News and Commentary

Legacy Planning under Tax Reform by Scott Montgomery, CLU®, ChFC®

Thanks to expanded federal estate tax exemptions introduced in 2018, very few families have been subject to federal estate, gift and generation-skipping transfer (GST) tax. However, because the higher exemption is a temporary provision of the tax law and subject to change under the influence of shifting political powers, families must prepare their estate plans for a gamut of possibilities.

For example, families may successfully remove the income and transfer tax drag on investment property using a family legacy trust, commonly referred to as an intentionally defective irrevocable trust (IDIT) or a spousal lifetime access trust (SLAT). A family legacy trust can provide a family with a complete exemption from transfer taxes for 360 years and, when executed correctly, may also allow the grantor to pay income taxes for the trust during their lifetime.

How Does a Family Legacy Trust Work?

The first-generation family members who built substantial wealth may establish a trust or trusts for the benefit of their heirs and spouse. During the grantor’s lifetime, assets are transferred to the trust as a gift or a long-term loan with low-interest rate repayment terms, essentially removing those assets from their estate for federal estate tax purposes. The grantor’s estate includes the original gift amount or the loan principal but excludes all appreciation and income retained by the trust.

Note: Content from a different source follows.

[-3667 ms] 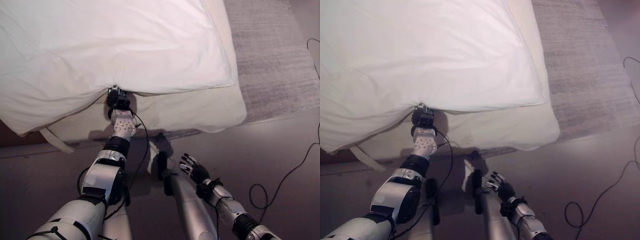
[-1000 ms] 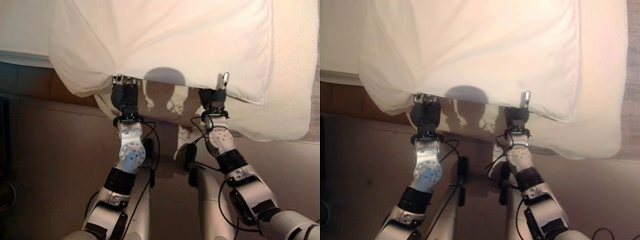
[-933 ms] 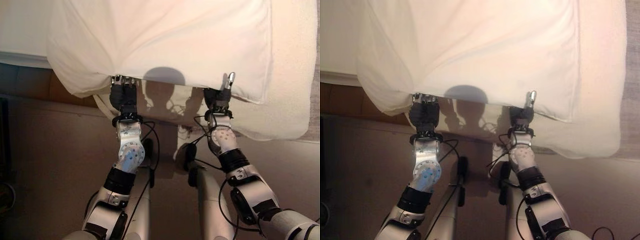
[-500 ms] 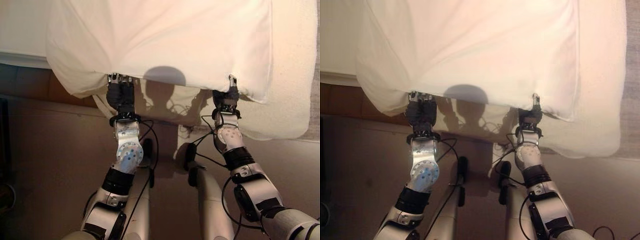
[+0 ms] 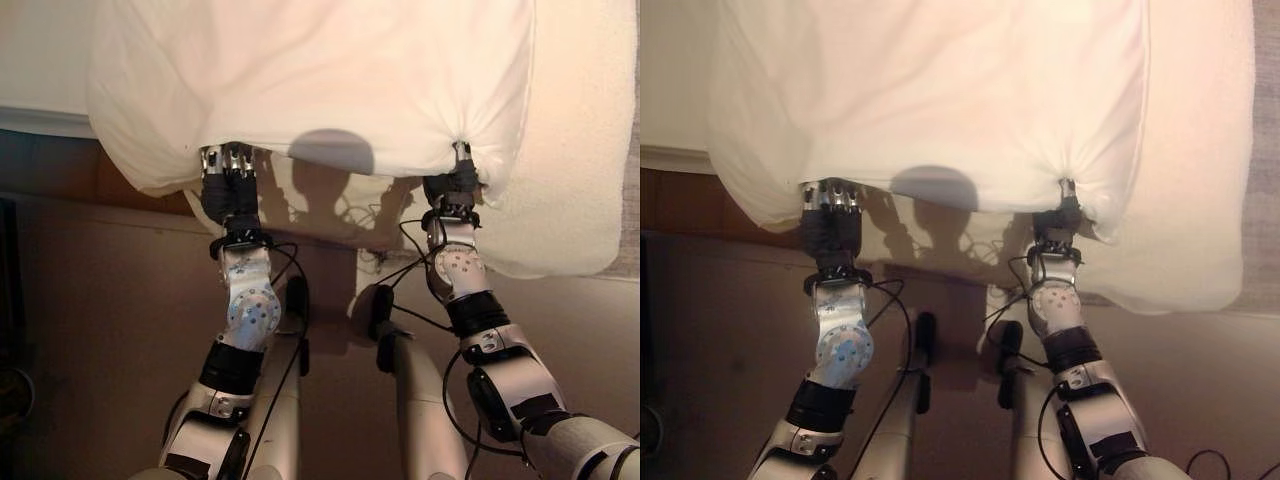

The trust may then create a family-controlled partnership or LLC structure to invest in real estate property using the assets provided by the grantor for the benefit of their spouse and heirs. Not only may the trust and, by extension, the trust beneficiaries receive 100 percent of the funds required to finance a property acquisition, but it may also retain 100 percent of the investment profits as a passive investor in the real estate holding entity. The income tax responsibilities for profits generated by the trust would fall to the grantor, who would receive repayments of the loan from the trust, plus interest. In essence, grantors could pay applicable income taxes with money subject to an estate tax at their death, leaving trust assets to grow faster since all tax drag has been eliminated during the grantor’s lifetime.

 Is a Family Legacy Trust Right for Me?

Despite the benefits of potentially freezing the value of an individual’s estate while transferring wealth to future generations, a family legacy trust may not be for everyone.  For one, exposing future generations to a potential estate tax is not a priority for all high-net-worth investors. Perhaps family matriarchs or patriarchs are more concerned with managing cash flow through their retirement years, or they plan to leave significant assets to a charity at their passing.  Secondly, for estates that are near the exclusion amounts in value, it may be more beneficial to maintain assets in the grantors’ name so that a step-up in the tax basis occurs to avoid the capital gains tax on the sale.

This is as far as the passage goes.